Minitex is a publicly supported information and resource sharing program for academic, government, public and specialized libraries in the states of Minnesota, North Dakota, South Dakota, and with partners in Wisconsin and Iowa.  Minitex was created as a pilot project, initially funded in 1968 through a grant from the Louis and Maude Hill Foundation and state and federal grant funds from the Minnesota State Department of Education.

Today the system is a joint effort of the Minnesota Office of Higher Education and the University of Minnesota Libraries. Minitex is funded by the Minnesota State Legislature to serve higher education communities, and it also provides services for public, school, and specialized libraries in Minnesota through contracts with the Minnesota Department of Education.

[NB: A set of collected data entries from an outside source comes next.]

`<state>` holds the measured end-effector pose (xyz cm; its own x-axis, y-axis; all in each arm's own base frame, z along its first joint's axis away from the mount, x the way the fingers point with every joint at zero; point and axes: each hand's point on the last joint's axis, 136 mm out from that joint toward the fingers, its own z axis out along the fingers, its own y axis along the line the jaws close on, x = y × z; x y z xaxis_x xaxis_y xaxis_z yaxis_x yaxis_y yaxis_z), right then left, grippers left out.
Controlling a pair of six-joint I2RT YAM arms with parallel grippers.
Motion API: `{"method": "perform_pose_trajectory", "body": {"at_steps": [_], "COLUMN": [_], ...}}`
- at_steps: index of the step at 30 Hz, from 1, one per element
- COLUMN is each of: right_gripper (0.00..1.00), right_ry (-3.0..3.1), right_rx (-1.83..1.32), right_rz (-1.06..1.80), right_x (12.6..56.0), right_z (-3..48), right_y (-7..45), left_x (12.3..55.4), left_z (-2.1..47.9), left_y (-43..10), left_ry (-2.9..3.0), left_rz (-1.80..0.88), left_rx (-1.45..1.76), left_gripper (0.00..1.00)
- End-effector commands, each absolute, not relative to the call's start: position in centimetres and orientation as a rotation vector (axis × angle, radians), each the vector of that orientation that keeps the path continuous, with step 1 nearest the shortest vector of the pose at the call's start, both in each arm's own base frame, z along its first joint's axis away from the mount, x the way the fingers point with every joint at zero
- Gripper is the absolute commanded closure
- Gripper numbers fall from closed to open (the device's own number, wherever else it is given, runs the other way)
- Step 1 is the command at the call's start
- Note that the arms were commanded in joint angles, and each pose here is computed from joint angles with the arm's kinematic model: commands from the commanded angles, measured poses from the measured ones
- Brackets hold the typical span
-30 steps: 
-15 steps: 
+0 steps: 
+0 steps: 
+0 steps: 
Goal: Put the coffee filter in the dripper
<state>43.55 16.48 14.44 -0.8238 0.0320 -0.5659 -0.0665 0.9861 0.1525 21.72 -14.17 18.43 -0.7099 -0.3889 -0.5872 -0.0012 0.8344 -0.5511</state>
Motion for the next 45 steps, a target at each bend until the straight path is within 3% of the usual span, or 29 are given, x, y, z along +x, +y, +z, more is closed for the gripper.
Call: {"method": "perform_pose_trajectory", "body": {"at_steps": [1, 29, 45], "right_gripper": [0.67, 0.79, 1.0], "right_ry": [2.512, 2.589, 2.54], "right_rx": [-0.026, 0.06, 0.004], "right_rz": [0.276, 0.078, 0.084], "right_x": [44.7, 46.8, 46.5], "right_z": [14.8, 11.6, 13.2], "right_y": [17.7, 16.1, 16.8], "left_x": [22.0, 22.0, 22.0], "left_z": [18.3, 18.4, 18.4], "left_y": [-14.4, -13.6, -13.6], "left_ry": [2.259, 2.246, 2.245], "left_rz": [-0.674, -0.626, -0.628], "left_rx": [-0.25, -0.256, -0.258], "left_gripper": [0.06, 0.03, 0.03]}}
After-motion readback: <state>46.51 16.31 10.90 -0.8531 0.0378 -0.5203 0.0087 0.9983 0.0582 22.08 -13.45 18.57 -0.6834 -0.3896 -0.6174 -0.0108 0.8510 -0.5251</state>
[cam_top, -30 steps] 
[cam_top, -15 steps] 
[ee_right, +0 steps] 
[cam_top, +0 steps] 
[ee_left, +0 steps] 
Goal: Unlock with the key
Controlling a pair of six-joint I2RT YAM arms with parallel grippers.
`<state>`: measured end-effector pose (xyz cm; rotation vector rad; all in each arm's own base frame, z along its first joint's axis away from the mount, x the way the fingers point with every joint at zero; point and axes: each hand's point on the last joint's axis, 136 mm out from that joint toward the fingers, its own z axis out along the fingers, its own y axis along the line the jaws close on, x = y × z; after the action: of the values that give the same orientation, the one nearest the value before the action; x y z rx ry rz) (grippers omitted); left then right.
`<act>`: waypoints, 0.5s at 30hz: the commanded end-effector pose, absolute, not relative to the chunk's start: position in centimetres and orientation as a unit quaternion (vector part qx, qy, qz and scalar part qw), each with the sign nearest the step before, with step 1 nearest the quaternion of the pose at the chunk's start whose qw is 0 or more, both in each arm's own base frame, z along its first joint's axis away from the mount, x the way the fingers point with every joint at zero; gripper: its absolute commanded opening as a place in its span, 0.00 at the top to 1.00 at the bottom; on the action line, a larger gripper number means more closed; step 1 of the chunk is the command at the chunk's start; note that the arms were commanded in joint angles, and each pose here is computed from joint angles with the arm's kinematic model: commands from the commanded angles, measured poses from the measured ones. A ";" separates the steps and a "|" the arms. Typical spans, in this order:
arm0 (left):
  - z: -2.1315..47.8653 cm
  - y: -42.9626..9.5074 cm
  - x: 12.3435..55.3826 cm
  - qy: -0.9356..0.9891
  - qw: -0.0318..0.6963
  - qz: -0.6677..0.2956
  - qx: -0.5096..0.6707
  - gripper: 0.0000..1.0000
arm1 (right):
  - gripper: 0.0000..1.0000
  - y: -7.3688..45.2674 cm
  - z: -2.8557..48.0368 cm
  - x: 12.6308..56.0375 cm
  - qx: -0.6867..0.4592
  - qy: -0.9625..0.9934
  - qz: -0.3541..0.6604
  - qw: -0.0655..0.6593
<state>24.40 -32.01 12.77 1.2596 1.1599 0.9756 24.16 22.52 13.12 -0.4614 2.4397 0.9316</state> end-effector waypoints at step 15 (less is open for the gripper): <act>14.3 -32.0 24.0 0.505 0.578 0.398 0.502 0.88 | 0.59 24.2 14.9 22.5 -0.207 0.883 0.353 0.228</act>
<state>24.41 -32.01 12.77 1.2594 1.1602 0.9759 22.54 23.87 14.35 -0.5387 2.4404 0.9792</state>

The purpose of Minitex is to enhance library effectiveness by expanding information resources for libraries and providing services to their patrons. Minitex offers access to training, workshops, conferences, and events for the library and education community.

Minitex Services  
Libraries and their patrons can access a number of different services and information resources. These components include the MNLINK, ELM, Minnesota Digital Library, Ebooks Minnesota, AskMN, and the Minnesota Library Access Center.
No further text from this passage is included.